I wonder if a socioecological analysis would have revealed something different, especially in regards to why history teachers fail so dismally to get beyond coverage and control.

Lack of personal teaching examples from the classroom, by the authors, also made them seem distant but it didn't really matter.

This book was all about time; in an academic climate of interdisciplinary collaboration, and explorations of non-western approaches to the traditional assumptions of academic disciplines, what about space? And unfortunately the book didn’t go into how other subjects that might complement history such as geography, anthropology, archaeology could contribute to the Common Good.

It was very logically structured but also a little clunky with the 4 stances, each with 3 parts, and 6 tools which were conceptually slightly different. This is not a very well substantiated comment but there was something about the structure that didn't quite flow for me.

My main critique is that while I would hope participatory democracy and the Common Good can be experienced in our nation's classrooms, for most of the time that is not where it happens. It happens, as the authors point out, in our churches, committees, clubs, local government, etc... History educators could take a more place-based approach to our teaching to really make our teaching democratic. Students could be doing and using history in places and with people outside of a classroom. But all the examples and evidence that I could see in CG came from inside classrooms. Perhaps a book called Teaching History for the Commons" might have been more apt had the authors gone down this line.

5) What questions does this book raise for you?

What narratives do we tell ourselves about the nation and the past in New Zealand? What evidence, or lack of evidence are these based on?

What is the difference between social studies and history?

Is the purpose of science and maths education the same as history? If so, what would a book like this one for those subjects look like?

If someone wrote a book like this with the focus on New Zealand, what would its conclusions be?

What role does history teaching have in place-based education? What are the purposes of each literature base? Where do they overlap? What can they offer each other?

Buber and Freire are said to embody different types of humanism. Interesting given a critique of Friere is that he appropriated so much of Buber. What is the story here?

Why did we not get a section in the New Zealand Curriculum on the Nature of History like the Science teachers got?

6) If you could ask the author of the book a question what would it be?

What is the most interesting critique of this book that you have read?

What chance does the New Zealand history curriculum have of helping teacher’s help students deliberate the Common Good?

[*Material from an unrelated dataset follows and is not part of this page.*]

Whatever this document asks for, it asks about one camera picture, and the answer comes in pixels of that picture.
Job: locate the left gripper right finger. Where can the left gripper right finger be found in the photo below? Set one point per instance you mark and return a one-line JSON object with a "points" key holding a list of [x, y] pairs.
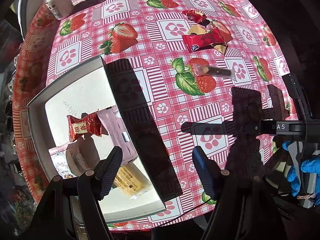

The NZ curriculum has a focus on “significance to New Zealanders” which seems to be interpreted from a content level. Teachers are being encouraged to show how overseas topics can be related to New Zealand. Does this focus make it difficult for teachers to justify teaching topics about the Roman Empire or Medieval days, which could be a useful tool for understanding how we think today?

7) What books would you like to read that came from this one?

Tom Holt’s “Thinking historically”, James Percocco’s “A Passion for the Past”, David Kobrin’s “Beyond the text book”, Monica Edinger’s “Seeking History”. Peter Stearn’s “Meaning over Memory”.